Resign If You Can’t Protect Minorities, SC to Orissa Govt.
01/06/09 India (Evangelical Fellowship of India) – The Evangelical Fellowship of India welcomes the recent orders passed by the Supreme Court of India directing the Orissa State government to take all necessary measures to protect the minorities in India.
The Supreme Court on Monday (January 5) said it would not allow “persecution” of minorities and asked the Orissa government to resign if it was unable to protect Christians who were targeted in recent riots that followed the assassination of a VHP leader in 2008.
A bench of Chief Justice K.G. Balakrishnan, Justice Markandey Katju and Justice P. Sathasivam asked the BJD-led government to reconstruct the churches damaged during the violence.
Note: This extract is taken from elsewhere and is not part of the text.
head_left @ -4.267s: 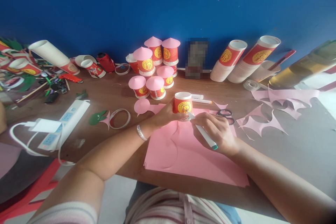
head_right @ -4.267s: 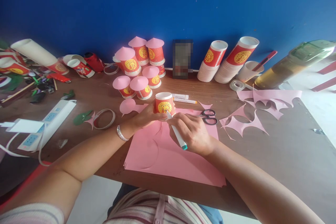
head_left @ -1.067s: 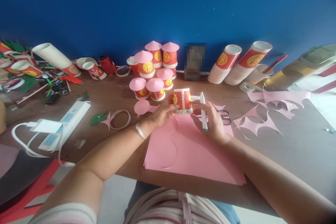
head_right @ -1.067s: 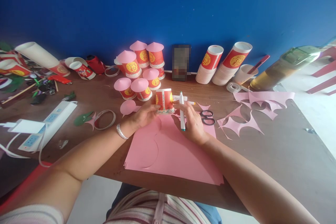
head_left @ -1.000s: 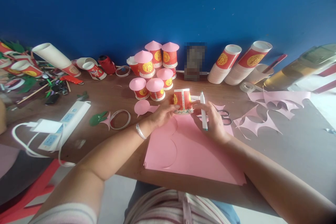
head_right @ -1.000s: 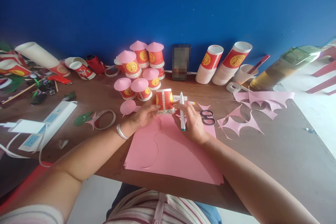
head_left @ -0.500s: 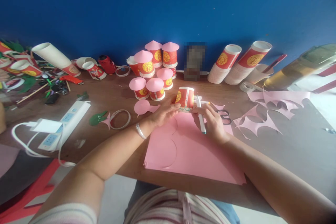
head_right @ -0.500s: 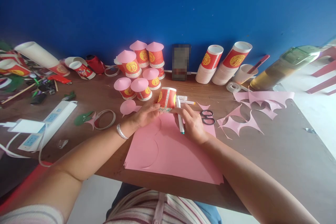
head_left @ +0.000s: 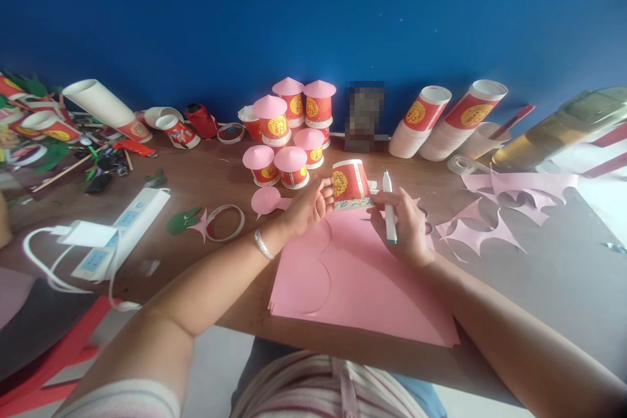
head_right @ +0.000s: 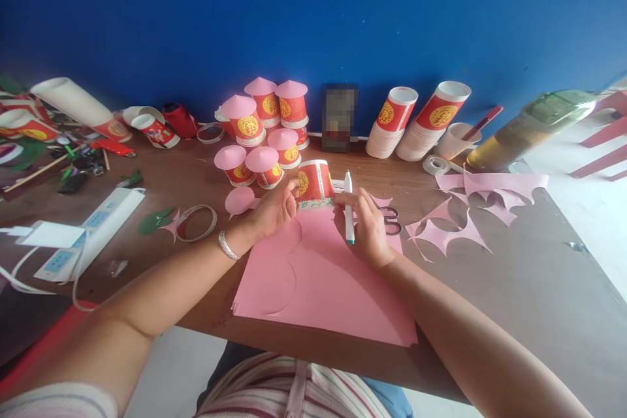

“We will not accept the persecution of minority. If the state government is unable to protect them it should resign. We have to protect the minorities No minority community should be insecure in the country,” Justice Katju said.
“It is the duty of the state government to protect the minority community. You (state) have done this only after 50,000 people of the minority community fled to the jungles,” he stated.
The apex court, which in October last, had directed the stationing of para-military forces in the riot-hit areas till December-end in view of Christmas, asked the state government not to take any unilateral decision on its withdrawal.
The court was hearing a petition filed by Cuttack Archbishop Raphel Cheenath seeking the intervention of Central forces in stemming the communal violence which erupted in Kandhamal District of Orissa against Christians after prominent Vishwa Hindu Parishad leader Laxmanananda Saraswati was gunned down on August 23, 2008 at his ashram.
Nun Rape Case Development
In the Nun Rape case, the 29-year-old nun identified two persons from a line-up of 80 during the identification parade (TIP) which was held at high-security Circle Choudwar jail in Cuttack on January 5th 2008. Although ten persons had been arrested in connection with the case, however, 80 others were also paraded before the nun during the TIP.
A court in Baliguda had fixed dates for the TIP twice earlier, but the nun, who had left Orissa after the incident, failed to turn up while seeking change of venue stating that she did not want to visit Kandhamal again.
The nun was allegedly raped at K Nuagaon in strife-torn Kandhamal during the communal violence on August 25.